村上 : さよならパリスも明日、照らすもどっちもメインです。多分僕は、明日、照らすみたいな人間だけじゃないし、さよならパリスみたいな人間だけでもない。だから明日、照らすを続けるためにもさよならパリスみたいなことをやっていないと、またそういう真面目なこと言うの? ってなってくるし。かといって遊んでばっかりいても、それはそれで飽きてくると思うんですよ。

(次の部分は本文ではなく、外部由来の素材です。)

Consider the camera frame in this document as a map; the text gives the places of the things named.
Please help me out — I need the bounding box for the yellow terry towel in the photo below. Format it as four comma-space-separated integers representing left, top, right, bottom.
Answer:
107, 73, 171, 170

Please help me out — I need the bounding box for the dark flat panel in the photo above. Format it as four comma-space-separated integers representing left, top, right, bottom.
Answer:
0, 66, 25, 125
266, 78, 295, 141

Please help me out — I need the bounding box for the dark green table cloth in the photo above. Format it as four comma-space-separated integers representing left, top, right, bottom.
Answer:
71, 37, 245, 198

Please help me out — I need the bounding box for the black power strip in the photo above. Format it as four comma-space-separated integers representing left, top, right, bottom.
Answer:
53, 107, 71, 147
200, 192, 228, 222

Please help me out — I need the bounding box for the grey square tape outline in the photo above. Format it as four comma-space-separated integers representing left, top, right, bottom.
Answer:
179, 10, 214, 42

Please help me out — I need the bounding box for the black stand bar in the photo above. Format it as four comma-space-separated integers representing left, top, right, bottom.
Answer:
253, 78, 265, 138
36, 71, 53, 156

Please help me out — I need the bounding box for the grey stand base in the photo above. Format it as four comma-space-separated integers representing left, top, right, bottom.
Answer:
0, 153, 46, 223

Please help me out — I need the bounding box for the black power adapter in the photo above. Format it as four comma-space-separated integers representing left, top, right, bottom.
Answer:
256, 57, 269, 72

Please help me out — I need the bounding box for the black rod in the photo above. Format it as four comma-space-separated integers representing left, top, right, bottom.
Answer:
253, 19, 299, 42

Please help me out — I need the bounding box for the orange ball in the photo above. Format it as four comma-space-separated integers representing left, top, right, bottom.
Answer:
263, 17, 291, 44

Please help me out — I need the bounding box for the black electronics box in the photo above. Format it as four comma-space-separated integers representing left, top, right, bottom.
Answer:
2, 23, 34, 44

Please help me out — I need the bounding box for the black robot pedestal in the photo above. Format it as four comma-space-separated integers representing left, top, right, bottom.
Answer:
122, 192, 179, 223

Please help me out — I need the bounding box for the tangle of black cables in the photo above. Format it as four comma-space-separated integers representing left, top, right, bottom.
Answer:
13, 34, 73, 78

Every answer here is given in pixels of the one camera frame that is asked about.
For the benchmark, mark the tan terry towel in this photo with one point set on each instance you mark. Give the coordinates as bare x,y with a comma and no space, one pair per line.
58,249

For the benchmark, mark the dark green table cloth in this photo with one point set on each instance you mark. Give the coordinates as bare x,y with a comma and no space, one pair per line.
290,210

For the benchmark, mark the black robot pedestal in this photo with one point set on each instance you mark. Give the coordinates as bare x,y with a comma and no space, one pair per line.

──その考え方は、おそらくパリスさんも同じですよね?
村上 : そうですねえ。パリスさんが以前「今までやってきたバンドで自分が好きなことを100%できているのかって言ったらやっぱりそうではない。でもパリスに関してはもう100%やる」って言ってて。それって多分、どう評価されてもいいと思ってるからだと思うんですよね。それは僕も同じで、別にダメならダメでもいいんですよ。ただやりたいんですよね。好きだから。
──でも覚悟は要りますよね?
村上 : それこそこれで笑う人なんて絶対少ないと思うんですよね。でもそれでいいんですよ。その人たちは多分、めちゃくちゃ愛してくれると思うし。そういう人に出会いたいですね。

LIVE INFORMATION
『I LOVE YOU TILL I DIE』レコ発TOUR
2016年9月11日(日)@岐阜 ants
2016年9月24日(土)@名古屋パルコ タワーレコード(インストア)※観覧無料
2016年9月25日(日)@新宿ディスクユニオン(インストア)※CD購入者限定
2016年10月16日(日)@今池HUCK FINN
2016年10月29日(土)@熊谷モルタルレコード2階
2016年10月30日(日)@新宿ACB HALL
2016年11月6日(日)@徳島CROWBER
2016年11月13日(日)@十三ファンダンゴ
2016年11月23日(水祝)@京都nano
2017年1月9日(月祝)@今池HUCK FINN(ファイナル)
PROFILE
さよならパリス
愛知県名古屋市千種区今池を中心に全国的な活動を行っている2ピースバンド。「カフェとかのイベントに呼ばれる様なオシャレなユニットがやりたい。」と明日、照らす・村上がSUPER USA!のドラマーである北野を誘い2010年春結成。バンド名の由来は村上が弾き語りの際に名乗っていた"さよなら三角"と北野がSUPER USA!の際に名乗っていた"パリス"の名義より。2013年LIVEHOUSE今池HUCK FINNの主宰するHUCK FINN RECORDSより第一弾アーティストとして1stシングル『HIGH ENERGY YOUNG AMERICAN』をリリース。当初の目的とは180度変わり、村上がギターをギターアンプとベースアンプに繋ぎベース音とギター音を同時に出す独特な奏法に加え、北野がメインの曲ではドラムを叩きながらただひたすらに叫ぶ「弾き語りMEETSハードコア」という新しいジャンルを確立し、各界から高評価を得る。今回のアルバムは「気分に合わせて音楽を聴くように、気分に合わせて音楽を作りたい。」というコンセプトから敢えてジャンルにこだわらず、パンク、ハードコア、ロック、オルタナ、ミクスチャー、シューゲイサーなど様々な楽曲にチャレンジし、総勢20曲というダイナミックな作品となっている。